Robin Long and others like him - Kyle Snyder, Darrel Anderson, Kevin Benderman, Lt. Watada, Agustin Aguayo – may have entered the military as ideologues and for a variety of reasons (including excellent salesmanship by recruiters) but they’ve come out as empiricists. It is a great thing for this country that they’ve managed to hold onto their humanity, despite military training, and that they now not only refuse to participate in killing but are willing to promote the discussion about war. They’ve engaged the realities of war on the battlefield and now they’re engaging the war of ideologies and communicating their learning to deepen the debate in this country about war.

Robin has learned that a "warrior" is an archetype and not "just" a stereotype of a numbed-out killing machine.
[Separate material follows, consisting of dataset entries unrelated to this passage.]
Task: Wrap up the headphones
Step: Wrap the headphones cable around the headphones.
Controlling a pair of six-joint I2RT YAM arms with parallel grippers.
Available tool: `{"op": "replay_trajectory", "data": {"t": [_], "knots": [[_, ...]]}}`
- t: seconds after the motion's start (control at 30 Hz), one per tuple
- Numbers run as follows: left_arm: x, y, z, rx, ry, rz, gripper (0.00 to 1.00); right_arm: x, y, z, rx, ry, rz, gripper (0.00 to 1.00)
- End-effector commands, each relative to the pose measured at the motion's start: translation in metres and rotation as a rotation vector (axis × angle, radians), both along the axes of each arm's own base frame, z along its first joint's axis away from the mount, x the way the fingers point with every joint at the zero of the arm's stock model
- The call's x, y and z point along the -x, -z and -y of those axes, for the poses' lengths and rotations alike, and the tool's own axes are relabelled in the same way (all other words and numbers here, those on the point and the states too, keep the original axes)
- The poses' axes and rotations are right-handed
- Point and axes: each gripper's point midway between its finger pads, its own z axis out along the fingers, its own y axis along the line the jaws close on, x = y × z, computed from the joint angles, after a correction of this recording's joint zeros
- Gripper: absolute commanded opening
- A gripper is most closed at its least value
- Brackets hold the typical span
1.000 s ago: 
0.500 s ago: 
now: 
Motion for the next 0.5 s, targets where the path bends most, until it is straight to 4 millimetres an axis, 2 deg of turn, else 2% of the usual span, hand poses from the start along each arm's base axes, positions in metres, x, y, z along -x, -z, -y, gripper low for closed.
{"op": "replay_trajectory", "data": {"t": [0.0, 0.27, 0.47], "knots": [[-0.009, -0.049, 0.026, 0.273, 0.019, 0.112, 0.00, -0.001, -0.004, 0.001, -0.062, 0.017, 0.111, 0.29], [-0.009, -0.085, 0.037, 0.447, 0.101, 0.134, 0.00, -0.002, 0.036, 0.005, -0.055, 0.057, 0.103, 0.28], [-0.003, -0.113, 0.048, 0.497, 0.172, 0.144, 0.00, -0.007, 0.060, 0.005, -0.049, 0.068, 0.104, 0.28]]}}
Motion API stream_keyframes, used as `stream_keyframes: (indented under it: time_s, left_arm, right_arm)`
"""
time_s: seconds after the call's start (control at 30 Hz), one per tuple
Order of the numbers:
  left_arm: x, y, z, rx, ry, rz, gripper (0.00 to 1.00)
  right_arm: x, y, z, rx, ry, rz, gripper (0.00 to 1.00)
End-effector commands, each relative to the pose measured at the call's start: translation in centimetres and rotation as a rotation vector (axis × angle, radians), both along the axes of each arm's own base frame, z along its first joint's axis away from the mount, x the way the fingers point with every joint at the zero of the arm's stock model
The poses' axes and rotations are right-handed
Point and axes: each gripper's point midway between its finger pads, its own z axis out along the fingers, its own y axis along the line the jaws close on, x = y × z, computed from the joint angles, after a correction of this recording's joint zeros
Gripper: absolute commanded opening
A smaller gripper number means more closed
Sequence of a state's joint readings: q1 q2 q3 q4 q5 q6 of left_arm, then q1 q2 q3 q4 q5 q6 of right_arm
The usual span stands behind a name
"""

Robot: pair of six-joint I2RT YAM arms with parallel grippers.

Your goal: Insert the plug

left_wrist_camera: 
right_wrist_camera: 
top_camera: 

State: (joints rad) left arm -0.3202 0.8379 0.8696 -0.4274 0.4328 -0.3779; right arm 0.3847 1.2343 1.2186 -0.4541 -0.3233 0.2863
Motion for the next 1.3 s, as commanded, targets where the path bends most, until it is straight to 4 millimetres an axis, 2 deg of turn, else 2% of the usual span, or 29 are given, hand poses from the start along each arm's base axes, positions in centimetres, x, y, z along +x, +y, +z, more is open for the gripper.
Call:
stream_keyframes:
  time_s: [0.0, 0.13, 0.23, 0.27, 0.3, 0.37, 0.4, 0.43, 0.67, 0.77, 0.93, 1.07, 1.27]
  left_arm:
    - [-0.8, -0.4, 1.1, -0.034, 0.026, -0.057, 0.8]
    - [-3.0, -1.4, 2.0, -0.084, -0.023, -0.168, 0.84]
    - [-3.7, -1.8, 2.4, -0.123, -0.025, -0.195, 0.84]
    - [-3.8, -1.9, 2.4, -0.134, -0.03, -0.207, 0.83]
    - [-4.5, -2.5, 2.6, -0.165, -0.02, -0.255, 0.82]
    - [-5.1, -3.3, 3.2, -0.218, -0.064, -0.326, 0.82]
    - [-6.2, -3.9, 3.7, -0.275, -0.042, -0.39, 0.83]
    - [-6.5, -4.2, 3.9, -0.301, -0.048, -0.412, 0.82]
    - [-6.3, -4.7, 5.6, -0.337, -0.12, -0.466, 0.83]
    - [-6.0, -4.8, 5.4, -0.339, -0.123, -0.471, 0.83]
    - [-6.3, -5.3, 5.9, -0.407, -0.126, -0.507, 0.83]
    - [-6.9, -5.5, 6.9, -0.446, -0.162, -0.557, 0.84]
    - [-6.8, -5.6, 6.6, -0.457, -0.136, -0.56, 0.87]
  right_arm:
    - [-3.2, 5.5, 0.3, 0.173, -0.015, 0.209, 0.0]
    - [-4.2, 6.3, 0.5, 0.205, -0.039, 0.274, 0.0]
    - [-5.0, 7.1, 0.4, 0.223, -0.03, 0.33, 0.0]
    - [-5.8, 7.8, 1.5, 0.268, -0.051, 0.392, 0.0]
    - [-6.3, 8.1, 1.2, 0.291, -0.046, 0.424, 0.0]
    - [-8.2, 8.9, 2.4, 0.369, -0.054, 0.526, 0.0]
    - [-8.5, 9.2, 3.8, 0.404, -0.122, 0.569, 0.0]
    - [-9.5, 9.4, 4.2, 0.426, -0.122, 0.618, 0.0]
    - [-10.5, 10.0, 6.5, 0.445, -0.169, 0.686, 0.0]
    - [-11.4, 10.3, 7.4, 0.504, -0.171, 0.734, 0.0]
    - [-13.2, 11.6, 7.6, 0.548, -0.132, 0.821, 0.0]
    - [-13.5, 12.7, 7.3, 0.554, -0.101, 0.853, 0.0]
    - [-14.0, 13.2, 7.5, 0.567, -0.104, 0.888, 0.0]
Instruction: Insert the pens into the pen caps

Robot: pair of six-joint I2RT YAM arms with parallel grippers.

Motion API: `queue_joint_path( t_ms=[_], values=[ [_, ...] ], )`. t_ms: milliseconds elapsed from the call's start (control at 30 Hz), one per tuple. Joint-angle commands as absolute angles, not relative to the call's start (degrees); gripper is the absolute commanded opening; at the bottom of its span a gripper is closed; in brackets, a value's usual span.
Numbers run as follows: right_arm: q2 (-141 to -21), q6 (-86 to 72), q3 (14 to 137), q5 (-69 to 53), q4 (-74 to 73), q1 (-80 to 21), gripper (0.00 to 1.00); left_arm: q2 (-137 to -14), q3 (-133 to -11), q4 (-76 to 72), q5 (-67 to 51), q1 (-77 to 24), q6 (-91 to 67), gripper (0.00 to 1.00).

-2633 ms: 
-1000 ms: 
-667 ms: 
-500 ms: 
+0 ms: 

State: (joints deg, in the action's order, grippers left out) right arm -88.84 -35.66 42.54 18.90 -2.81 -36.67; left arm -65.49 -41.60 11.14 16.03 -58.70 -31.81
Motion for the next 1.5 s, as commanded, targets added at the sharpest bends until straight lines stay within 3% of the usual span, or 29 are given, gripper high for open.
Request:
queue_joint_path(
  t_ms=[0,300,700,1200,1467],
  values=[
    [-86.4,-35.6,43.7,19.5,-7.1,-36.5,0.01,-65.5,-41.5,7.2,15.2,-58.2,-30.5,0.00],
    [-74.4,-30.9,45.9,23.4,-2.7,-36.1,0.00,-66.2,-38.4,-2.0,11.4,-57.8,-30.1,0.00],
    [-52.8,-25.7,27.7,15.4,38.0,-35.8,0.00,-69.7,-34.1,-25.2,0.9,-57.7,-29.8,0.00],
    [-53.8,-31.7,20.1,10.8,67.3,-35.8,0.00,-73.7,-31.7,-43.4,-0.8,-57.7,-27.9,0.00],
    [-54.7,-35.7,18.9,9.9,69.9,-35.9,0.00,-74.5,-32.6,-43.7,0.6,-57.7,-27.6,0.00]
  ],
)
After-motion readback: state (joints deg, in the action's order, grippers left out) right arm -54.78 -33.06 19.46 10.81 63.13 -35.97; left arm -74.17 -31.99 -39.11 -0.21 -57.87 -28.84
It is particularly touching that this young man has come to this understanding through the day-to-day experience of war. It is a triumph of humanity that people like Robin Long, Kyle Snyder, Kevin Benderman, Lt. Watada, Agustin Aguayo and so many others manage to hold onto their humanity... despite the training… and refuse to participate in the killing.

The definition of "warrior" is broad. Let’s introduce the concept of the warrior archetype into the anti-war movement. To be a warrior is not to be "for war." To be a peace activist is also to be a warrior. To be a warrior for truth, and community, and generative ideals such as collaboration, negotiation, multilateralism, and the complexity of diversity is to be a warrior for peace.